Optimization of hyperparameters for Discover Best Model (Binary Response)

Note

This command is available with the Predictive Analytics Module. Click here for more information about how to activate the module.

Find definitions and interpretation guidance for the Optimization of Hyperparameters table.

After the creation of a model with Discover Best Model (Binary Response), you can click Select an Alternative Model to explore other models. If you select a Random Forests ® model, one option is to specify hyperparameters to fit multiple new models. If you specify hyperparameters, then the results include the Optimization of Hyperparameters table. The table compares the combinations of hyperparameters. The results that follow the Optimization of Hyperparameters table are for the model with the best value of the optimality criterion, such as the minimum average –loglikelihood.

Average –loglikelihood

The average –loglikelihood is a measure of model accuracy. Smaller values indicate a better fit.

Area under ROC curve

The ROC curve plots the True Positive Rate (TPR), also known as power, on the y-axis. The ROC curve plots the False Positive Rate (FPR), also known as type 1 error, on the x-axis. The area under an ROC curve indicates whether the model is a good classifier.

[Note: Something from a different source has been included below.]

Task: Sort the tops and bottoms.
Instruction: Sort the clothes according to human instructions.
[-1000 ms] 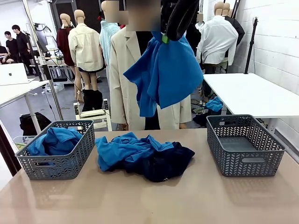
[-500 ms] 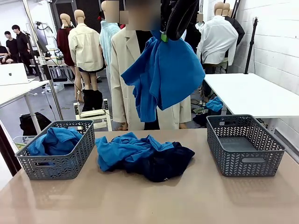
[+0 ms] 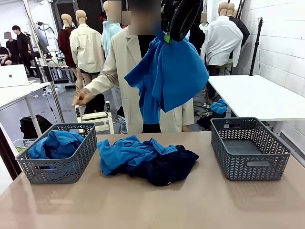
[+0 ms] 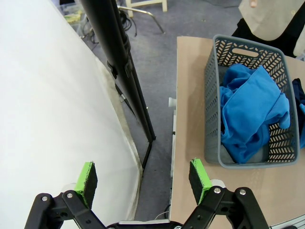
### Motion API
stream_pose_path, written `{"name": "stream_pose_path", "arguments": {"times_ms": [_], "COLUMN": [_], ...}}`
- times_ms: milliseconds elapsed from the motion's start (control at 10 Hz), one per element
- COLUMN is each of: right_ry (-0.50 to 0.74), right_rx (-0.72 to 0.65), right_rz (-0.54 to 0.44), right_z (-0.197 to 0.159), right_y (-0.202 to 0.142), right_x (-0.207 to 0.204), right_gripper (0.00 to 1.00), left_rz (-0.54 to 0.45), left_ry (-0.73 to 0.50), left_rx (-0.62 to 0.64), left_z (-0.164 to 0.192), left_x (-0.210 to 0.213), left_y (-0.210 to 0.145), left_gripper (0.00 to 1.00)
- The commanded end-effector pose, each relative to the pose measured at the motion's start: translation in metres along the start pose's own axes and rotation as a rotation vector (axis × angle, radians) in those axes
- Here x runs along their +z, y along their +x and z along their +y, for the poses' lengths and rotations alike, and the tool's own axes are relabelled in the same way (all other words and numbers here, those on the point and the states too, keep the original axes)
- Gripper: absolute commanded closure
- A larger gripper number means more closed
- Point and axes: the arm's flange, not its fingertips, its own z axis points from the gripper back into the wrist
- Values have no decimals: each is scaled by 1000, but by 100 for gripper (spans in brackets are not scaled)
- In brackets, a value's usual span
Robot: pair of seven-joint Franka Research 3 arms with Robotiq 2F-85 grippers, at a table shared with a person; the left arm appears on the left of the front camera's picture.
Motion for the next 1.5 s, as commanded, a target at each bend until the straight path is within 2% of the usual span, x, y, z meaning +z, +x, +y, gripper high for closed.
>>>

The area under the ROC curve values typically range from 0.5 to 1. Larger values indicate a better classification model. When the model can perfectly separate the classes, then the area under the curve is 1. When the model cannot separate the classes better than a random assignment, then the area under the curve is 0.5.

Misclassification rate

The misclassification rate indicates how often the model accurately classifies the response values. Smaller values indicate better performance.

Predictor count for node splitting

This row indicates the choice for the number of predictors to consider.

Minimum internal node size

The minimum internal node size indicates the minimum number of cases a node can have and still split into more nodes.

Number of bootstrap samples

The number of bootstrap samples indicates the number of trees in the analysis.